5.7 Hier wreekt zich dat verweerder belangrijke informatie niet schriftelijk heeft vastgelegd, hetgeen voor zijn risico komt. Op grond van gedragsregel 16 dient een advocaat zijn cliënt op de hoogte te brengen van belangrijke informatie, feiten en afspraken en dient hij ter voorkoming van misverstand, onzekerheid of geschil belangrijke informatie en afspraken schriftelijk aan zijn cliënt te bevestigen. Uitleg over de mogelijkheid van en de kansen in een (spoed) appel en de afspraken die daarover tussen klager en verweerder zijn gemaakt zijn bij uitstek onderwerpen die tot de informatieplicht zoals bedoeld in genoemde gedragsregel behoren.

5.8 Uit het klachtdossier blijkt niet wat over het instellen van (spoed) appel tussen verweerder en klager is besproken en met name blijkt niet dat klager daarvan na daarover verstrekte uitleg heeft afgezien. Daarmee is verweerder tuchtrechtelijk verwijtbaar tekortgeschoten in zijn informatieplicht jegens klager, nog daargelaten of verweerder klager een (spoed) appel had moeten adviseren.

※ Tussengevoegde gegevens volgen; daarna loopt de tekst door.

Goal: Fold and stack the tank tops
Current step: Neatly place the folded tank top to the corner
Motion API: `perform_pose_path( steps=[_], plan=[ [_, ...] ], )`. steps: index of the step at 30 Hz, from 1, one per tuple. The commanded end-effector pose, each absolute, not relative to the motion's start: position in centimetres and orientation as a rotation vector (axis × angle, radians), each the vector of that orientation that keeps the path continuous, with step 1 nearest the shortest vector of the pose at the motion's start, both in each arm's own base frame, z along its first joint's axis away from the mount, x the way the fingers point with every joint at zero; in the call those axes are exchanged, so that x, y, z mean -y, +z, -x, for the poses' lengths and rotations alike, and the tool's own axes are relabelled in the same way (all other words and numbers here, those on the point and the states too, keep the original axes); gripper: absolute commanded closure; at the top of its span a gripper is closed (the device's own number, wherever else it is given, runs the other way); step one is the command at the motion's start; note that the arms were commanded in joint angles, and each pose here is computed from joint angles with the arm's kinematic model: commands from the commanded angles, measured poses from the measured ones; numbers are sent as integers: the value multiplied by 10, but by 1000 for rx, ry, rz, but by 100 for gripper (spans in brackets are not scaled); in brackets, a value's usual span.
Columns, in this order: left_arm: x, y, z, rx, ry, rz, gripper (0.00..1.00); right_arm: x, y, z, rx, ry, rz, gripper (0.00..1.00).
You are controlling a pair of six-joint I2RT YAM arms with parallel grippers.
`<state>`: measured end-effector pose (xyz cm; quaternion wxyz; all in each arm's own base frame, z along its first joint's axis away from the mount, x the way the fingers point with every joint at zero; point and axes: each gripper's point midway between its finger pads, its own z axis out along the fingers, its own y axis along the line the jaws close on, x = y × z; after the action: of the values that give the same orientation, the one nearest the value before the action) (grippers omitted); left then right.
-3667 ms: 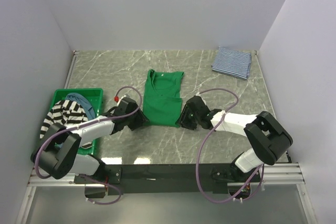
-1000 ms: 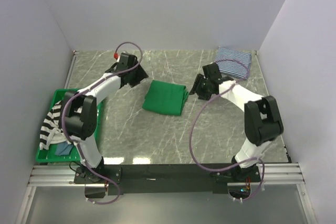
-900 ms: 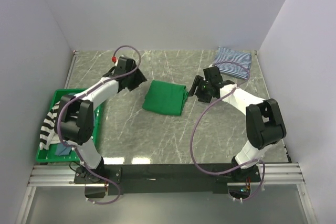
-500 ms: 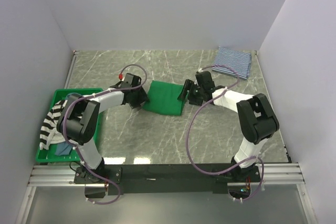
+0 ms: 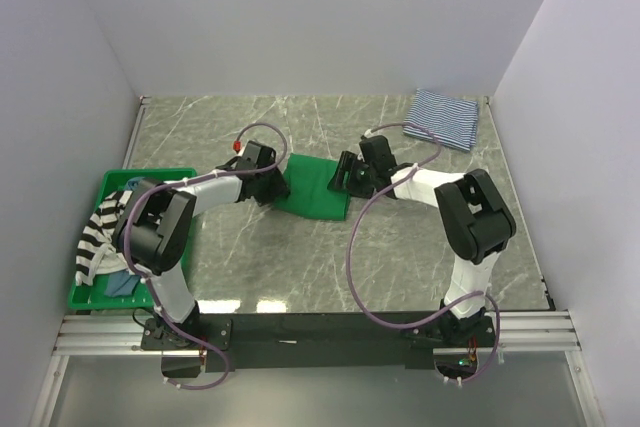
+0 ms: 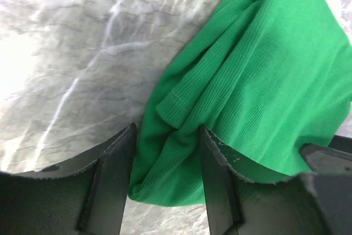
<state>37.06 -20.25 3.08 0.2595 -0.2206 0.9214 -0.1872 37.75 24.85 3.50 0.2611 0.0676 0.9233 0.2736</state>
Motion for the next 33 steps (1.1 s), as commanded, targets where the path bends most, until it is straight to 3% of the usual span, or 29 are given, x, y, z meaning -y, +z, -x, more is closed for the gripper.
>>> perform_pose_path(
  steps=[1, 5, 9, 12, 18, 25, 33],
  plan=[
    [207, 6, -355, -2569, -494, 612, 45, -258, 22, -373, -2542, 728, -159, 27],
    [214, 2, -352, -2585, -519, 607, 46, -262, 18, -372, -2556, 733, -152, 43],
    [216, 6, -351, -2584, -531, 594, 46, -258, 14, -375, -2573, 682, -147, 79],
    [213, 19, -353, -2570, -521, 579, 43, -250, 18, -383, -2566, 601, -129, 100],
    [193, 73, -374, -2459, -488, 577, 31, -234, 42, -406, -2519, 434, -41, 100],
    [172, 140, -371, -2328, -532, 572, 31, -204, 70, -449, -2455, 205, 32, 100],
    [167, 151, -336, -2306, -603, 515, 32, -149, 81, -514, -2395, -93, 79, 100]
  ],
)
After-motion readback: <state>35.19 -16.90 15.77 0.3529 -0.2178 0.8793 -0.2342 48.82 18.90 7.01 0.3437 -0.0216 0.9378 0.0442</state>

5.9 De raad verklaart klachtonderdeel c) derhalve alleen al om reden van tekortschieten van verweerder in zijn informatieplicht gegrond.

6 MAATREGEL

6.1 Nu verweerder al enige tijd advocaat is en sprake is van een blanco tuchtrechtelijk verleden volstaat de raad met het opleggen van een enkele waarschuwing.

7 GRIFFIERECHT EN KOSTENVEROORDELING

7.1 Omdat de raad de klacht gedeeltelijk gegrond verklaart, moet verweerder op grond van artikel 46e lid 5 Advocatenwet het door klager betaalde griffierecht van € 50,- aan hem vergoeden binnen vier weken nadat deze beslissing onherroepelijk is geworden. Klager geeft binnen twee weken na de datum van deze beslissing zijn rekeningnummer schriftelijk aan verweerder door.

7.2 Nu de raad een maatregel oplegt, zal de raad verweerder daarnaast op grond van artikel 48ac lid 1 Advocatenwet veroordelen in de volgende proceskosten:

a) € 50,- aan forfaitaire reiskosten van klager,

b) € 750,- kosten van de Nederlandse Orde van Advocaten en

c) € 500,- kosten van de Staat.

7.3 Verweerder moet het bedrag van € 50,- aan forfaitaire reiskosten binnen vier weken nadat deze beslissing onherroepelijk is geworden, betalen aan klager. Klager geeft binnen twee weken na de datum van deze beslissing zijn rekeningnummer schriftelijk aan verweerder door.

7.4 Verweerder moet het bedrag van € 1.250,- (het totaal van de in 7.2 onder b en c genoemde kosten) binnen vier weken nadat deze beslissing onherroepelijk is geworden, overmaken naar rekeningnummer lBAN: NL85 lNGB 0000 079000, BIC: INGBNL2A, Nederlandse Orde van Advocaten, Den Haag, onder vermelding van “kostenveroordeling raad van discipline" en het zaaknummer 20-507/AL/MN.

BESLISSING

De raad van discipline:

- verklaart klachtonderdeel c) gegrond;

- verklaart de klachtonderdelen a) en b) ongegrond;

- legt aan verweerder de maatregel van een waarschuwing op;

- veroordeelt verweerder tot betaling van het griffierecht van € 50,- aan klager;

- veroordeelt verweerder tot betaling van de reiskosten van € 50,- aan klager, op de manier en binnen de termijn als hiervóór bepaald in 7.3;

- veroordeelt verweerder tot betaling van de proceskosten van € 1.250,- aan de Nederlandse Orde van Advocaten, op de manier en binnen de termijn als hiervóór bepaald in 7.4.

Aldus beslist door mr. A.E. Zweers, voorzitter, mrs. P.J.F.M. de Kerf, M.W. Veldhuijsen, leden, bijgestaan door mr. A.M. van Rossum als griffier en uitgesproken in het openbaar op 3 mei 2021.